* Work request:
All that is needed is the line in the material below containing "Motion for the", plus every line after it, printed exactly.

START Input data

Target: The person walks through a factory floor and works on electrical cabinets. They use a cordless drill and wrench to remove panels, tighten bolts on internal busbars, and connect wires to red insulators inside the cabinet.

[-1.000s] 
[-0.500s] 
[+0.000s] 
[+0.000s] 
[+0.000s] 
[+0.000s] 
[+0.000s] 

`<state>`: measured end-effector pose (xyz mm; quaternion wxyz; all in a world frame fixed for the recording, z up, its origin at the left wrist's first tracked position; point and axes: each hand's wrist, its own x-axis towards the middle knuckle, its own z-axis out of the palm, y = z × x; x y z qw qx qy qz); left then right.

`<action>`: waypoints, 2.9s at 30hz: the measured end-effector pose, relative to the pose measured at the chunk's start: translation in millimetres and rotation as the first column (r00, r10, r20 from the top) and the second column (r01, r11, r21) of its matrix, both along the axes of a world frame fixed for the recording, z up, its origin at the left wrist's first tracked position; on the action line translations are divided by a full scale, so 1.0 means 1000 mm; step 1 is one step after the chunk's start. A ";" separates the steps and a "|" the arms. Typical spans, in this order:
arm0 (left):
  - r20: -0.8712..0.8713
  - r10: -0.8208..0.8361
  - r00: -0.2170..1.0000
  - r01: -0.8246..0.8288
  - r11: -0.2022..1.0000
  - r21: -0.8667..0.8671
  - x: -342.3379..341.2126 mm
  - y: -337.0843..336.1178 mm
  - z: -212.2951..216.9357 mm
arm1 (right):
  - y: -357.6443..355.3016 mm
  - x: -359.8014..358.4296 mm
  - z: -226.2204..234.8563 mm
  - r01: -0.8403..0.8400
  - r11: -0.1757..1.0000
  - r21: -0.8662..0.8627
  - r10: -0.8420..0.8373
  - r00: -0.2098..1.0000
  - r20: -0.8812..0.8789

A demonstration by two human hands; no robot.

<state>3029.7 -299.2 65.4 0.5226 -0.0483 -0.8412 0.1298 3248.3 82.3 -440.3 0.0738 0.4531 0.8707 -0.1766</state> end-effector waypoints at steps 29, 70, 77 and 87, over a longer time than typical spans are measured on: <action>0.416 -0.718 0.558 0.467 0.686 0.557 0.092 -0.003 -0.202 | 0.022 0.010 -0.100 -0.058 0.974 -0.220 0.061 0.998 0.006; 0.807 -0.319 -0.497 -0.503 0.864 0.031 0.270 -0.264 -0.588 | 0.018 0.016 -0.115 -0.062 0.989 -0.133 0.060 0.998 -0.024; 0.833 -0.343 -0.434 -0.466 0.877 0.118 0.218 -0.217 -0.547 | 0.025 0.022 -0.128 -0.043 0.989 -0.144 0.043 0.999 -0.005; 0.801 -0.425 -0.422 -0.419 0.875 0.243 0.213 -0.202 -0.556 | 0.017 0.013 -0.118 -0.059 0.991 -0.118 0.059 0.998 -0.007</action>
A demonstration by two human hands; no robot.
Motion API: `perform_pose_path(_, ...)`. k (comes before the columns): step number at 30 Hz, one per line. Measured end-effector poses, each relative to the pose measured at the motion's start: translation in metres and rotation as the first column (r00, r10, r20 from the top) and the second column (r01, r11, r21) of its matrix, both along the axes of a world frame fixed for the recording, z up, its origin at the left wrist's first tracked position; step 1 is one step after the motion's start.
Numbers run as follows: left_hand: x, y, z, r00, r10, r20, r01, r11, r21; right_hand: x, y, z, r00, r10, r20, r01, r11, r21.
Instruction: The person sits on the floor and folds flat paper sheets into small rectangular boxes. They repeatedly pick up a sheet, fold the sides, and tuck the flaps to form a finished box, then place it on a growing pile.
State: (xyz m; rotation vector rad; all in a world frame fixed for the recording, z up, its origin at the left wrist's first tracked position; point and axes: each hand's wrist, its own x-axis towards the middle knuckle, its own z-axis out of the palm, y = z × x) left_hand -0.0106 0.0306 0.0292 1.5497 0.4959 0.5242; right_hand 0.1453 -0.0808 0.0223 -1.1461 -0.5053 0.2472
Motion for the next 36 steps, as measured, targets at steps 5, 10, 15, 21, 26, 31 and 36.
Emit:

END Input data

* Exercise answer:
Motion for the next 36 steps, as measured, targets at steps 5, 10, 15, 21, 26, 31 and 36.
Emit:

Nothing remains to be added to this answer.